In December, world leaders convened in Dubai for the COP28 climate change conference, which has elevated nature as one of its central themes — an important move since COP15’s adoption of the Kunming-Montreal Global Biodiversity Framework (GBF). The framework contains vital targets for achievement by 2030, including the conservation of at least 30% of land, sea and inland waters, as well as restoration amounting to 30% of degraded ecosystems, and a $500bn annual reduction in subsidies that promote biodiversity loss.

Pre-empting the sceptics, it’s of course true that target-setting and ambitious rhetoric do not themselves address the challenge we face. But establishing nature as a key area of risk management —

requiring sober, active regulatory intervention — marks a vital first step, from which can follow a roadmap to real, tangible change.

Though indispensable, COP is not the only forum for change. The Taskforce on Nature-related Financial Disclosures (TNFD) marks an important shift in how businesses account for their non-financial liabilities, as well as their impact on the surrounding ecology. Its recommendations (already launched in Kenya and South Africa) have convinced much of the private sector that environmental performance is as material as revenues and market share — a shift inconceivable only a decade ago.

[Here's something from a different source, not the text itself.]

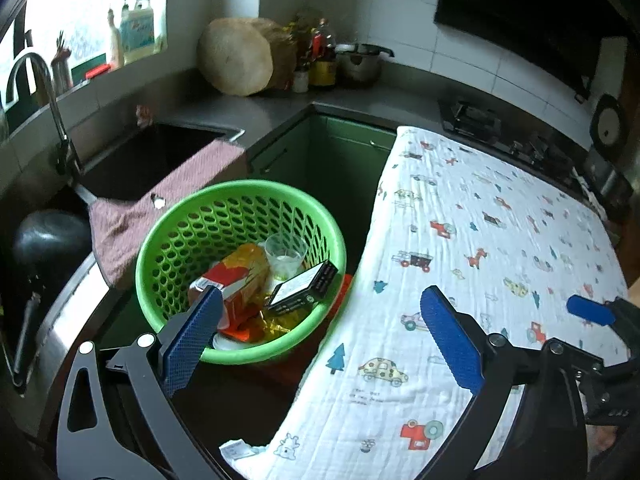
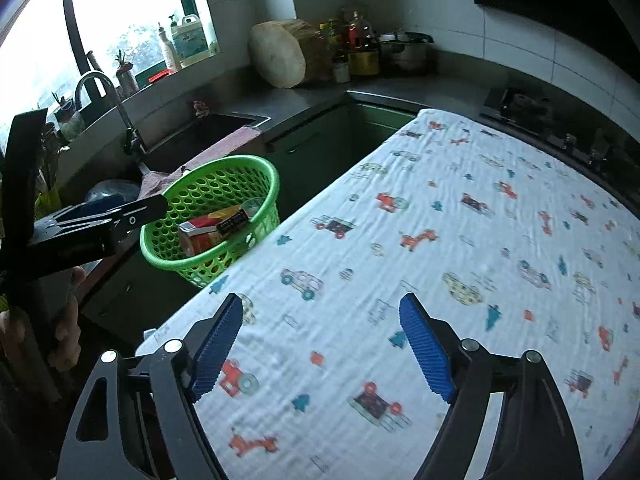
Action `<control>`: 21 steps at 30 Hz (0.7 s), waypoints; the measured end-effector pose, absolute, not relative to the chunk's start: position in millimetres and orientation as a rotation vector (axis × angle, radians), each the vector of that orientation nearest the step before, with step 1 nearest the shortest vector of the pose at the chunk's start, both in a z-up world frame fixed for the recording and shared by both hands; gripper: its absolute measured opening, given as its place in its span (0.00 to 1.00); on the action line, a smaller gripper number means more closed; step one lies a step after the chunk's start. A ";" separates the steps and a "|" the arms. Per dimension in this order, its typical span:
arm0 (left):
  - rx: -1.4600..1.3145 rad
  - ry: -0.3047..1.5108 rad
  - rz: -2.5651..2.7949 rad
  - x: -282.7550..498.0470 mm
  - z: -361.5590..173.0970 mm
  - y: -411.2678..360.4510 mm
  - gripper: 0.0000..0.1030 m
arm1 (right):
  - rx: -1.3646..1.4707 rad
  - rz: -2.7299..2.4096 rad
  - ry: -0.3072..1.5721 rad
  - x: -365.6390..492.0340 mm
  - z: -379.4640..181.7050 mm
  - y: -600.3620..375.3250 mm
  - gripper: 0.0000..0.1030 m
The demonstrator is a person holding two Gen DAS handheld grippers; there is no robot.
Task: Collect trash
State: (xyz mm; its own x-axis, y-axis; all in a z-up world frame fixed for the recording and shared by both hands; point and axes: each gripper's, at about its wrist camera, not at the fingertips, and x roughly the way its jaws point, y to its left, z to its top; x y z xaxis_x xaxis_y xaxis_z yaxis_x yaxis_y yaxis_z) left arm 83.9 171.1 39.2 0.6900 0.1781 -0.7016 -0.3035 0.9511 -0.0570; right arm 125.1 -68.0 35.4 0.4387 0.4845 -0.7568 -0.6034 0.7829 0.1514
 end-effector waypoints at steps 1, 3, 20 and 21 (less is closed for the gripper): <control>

In Africa, both the African Natural Capital Alliance (ANCA)-run pilot, as well as the work of TNFD consultation groups in Kenya and South Africa, are revealing significant private sector interest in early adoption of nature-related disclosures. But what about those who supervise the private sector and set the economic ‘mood’?

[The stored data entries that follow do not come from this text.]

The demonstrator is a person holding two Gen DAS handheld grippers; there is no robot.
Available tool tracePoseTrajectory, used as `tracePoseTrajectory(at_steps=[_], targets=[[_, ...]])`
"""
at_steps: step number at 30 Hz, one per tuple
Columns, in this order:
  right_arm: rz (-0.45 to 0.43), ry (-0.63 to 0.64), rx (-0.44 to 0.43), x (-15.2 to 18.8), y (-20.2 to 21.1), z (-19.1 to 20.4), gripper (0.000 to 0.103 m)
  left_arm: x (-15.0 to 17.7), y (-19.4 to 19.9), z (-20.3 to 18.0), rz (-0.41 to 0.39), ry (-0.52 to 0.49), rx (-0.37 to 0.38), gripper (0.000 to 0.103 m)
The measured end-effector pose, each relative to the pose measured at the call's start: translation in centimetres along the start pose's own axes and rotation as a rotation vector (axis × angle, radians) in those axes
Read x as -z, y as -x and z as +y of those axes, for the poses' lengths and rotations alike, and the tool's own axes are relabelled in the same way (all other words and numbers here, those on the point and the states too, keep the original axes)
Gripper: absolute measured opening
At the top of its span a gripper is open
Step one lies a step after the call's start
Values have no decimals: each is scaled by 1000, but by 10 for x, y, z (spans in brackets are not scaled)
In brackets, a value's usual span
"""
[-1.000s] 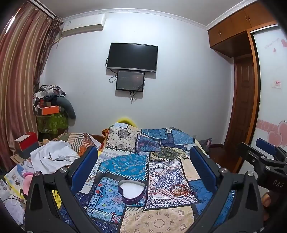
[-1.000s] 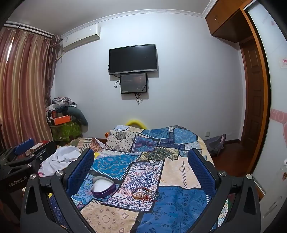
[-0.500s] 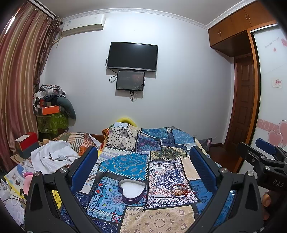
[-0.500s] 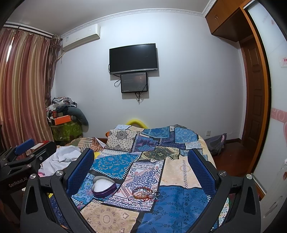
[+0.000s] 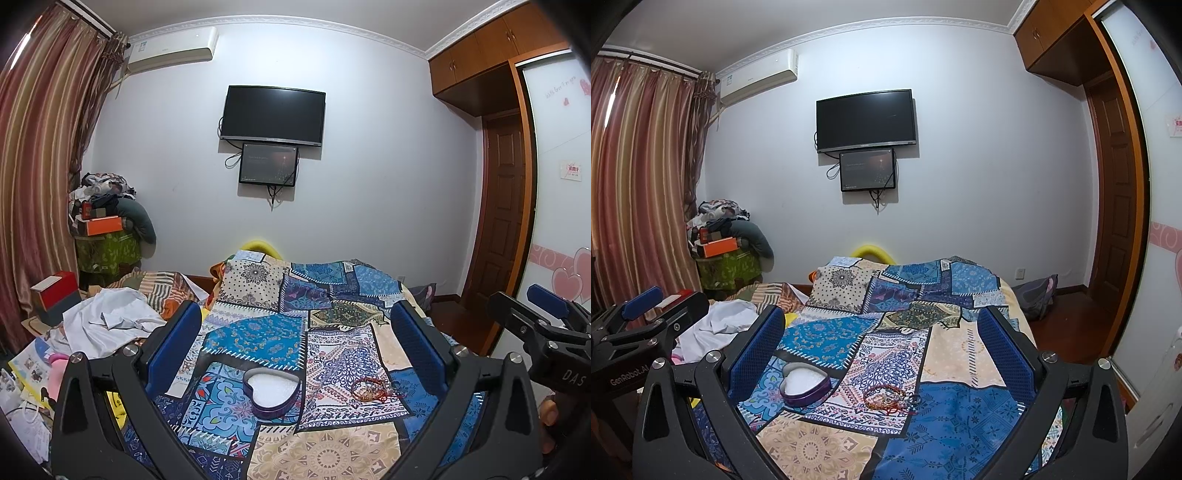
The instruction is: Organize jewelry
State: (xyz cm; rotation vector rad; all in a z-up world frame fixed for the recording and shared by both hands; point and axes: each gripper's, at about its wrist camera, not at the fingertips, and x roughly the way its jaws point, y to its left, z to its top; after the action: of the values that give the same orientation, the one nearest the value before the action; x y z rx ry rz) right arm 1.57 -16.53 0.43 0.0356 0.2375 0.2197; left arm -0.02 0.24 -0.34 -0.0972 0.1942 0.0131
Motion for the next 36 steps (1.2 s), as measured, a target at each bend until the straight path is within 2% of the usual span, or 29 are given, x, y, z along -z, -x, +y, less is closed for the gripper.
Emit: tracePoseTrajectory(at_steps=[28, 36], targets=[[16, -13, 1, 6, -6, 0, 103, 6, -1, 1, 7, -1, -3, 103], [33, -23, 9, 10, -13, -7, 103, 10, -16, 1, 43, -1, -6, 103]])
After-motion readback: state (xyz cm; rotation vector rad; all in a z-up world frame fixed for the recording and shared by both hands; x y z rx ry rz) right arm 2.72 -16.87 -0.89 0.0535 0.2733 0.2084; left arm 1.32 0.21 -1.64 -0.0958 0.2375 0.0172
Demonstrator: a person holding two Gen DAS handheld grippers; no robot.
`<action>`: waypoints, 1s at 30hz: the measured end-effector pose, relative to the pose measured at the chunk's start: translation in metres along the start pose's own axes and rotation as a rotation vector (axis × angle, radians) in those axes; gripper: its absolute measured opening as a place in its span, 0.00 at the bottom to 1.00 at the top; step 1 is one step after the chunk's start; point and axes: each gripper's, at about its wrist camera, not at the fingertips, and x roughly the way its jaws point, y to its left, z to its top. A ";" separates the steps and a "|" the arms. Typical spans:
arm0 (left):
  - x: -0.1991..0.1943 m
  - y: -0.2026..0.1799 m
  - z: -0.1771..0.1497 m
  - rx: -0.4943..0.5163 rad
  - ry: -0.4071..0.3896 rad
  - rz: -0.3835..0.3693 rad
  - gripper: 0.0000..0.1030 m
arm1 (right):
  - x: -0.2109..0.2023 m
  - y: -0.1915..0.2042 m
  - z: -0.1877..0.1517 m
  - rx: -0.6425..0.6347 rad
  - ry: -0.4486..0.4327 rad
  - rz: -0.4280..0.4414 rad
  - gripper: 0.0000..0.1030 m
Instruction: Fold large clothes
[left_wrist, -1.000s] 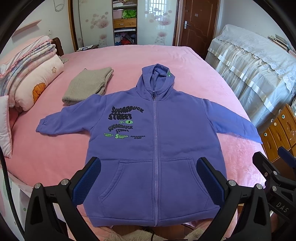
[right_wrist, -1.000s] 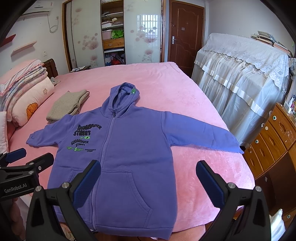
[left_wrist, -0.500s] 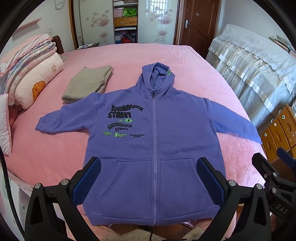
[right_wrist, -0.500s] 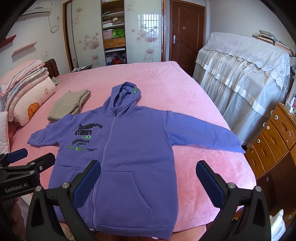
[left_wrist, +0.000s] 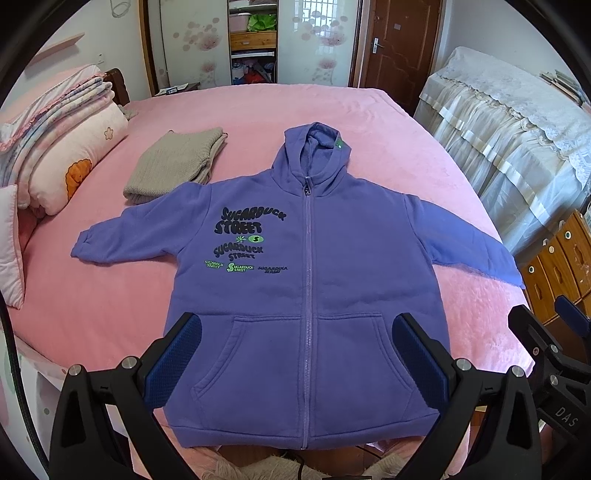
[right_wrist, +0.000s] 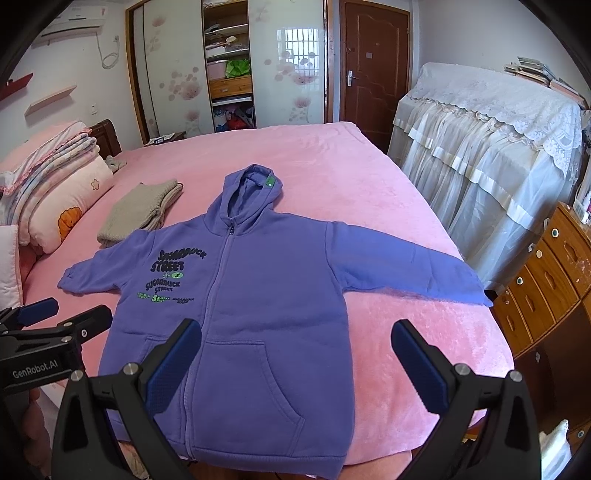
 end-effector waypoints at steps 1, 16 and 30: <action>0.001 -0.001 -0.001 0.001 0.001 0.002 0.99 | 0.000 -0.002 0.001 0.001 0.001 0.002 1.00; -0.002 -0.013 0.003 0.007 0.001 0.029 0.99 | -0.001 0.001 -0.001 0.011 -0.009 0.012 1.00; -0.015 -0.047 0.027 0.039 -0.099 0.052 0.99 | -0.004 -0.043 0.013 0.012 -0.052 0.033 0.97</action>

We’re seeing a real shift in African voices leading the way for change. Many now recognise the need for African private and public sector awareness and capability-building for the successful integration of not only future nature-related risk frameworks and standards, but also broader nature-related capabilities. Without engagement on these topics, there is a danger of creating additional transition risks and barriers to investment in the African continent.

Asserting the centrality of nature

Arising from the 2017 ‘One Planet’ summit in Paris, the Network of Central Banks and Supervisors for Greening the Financial System (NGFS) has undertaken impressive work orienting the financial system to manage risks and mobilise capital for green investments. With 129 members hailing from every major region of the world, there is a real appetite among regulators for guidance on natural assets and capital. Crucially, African regulators have led the development and implementation of these recommendations, and from Morocco to Nigeria, Kenya to Ghana and South Africa, financial authorities are asserting the centrality of nature in national economies and economic strategies.

Both the TNFD and the NGFS have established frameworks and regulatory best practices to encourage natural capital’s incorporation into economic thinking and strategy. However, many continue to doubt the real, material economic benefits nature affords.

An economic case for natural conservation and restoration could invoke almost limitless examples, but mangrove restoration represents a particularly striking case in point. As well as being almost peerless havens for biodiversity, mangroves turbo-charge local economies and, indirectly, the broader global economy. For example, a staggering 80% of world fishing catches depend in some way on mangrove forests.

Beyond fishing and carbon sequestration, mangroves also matter to world business because they insulate coastal economies from the ravages of erosion, flooding, storms and tsunamis. They are, in essence, nature’s first line of defence.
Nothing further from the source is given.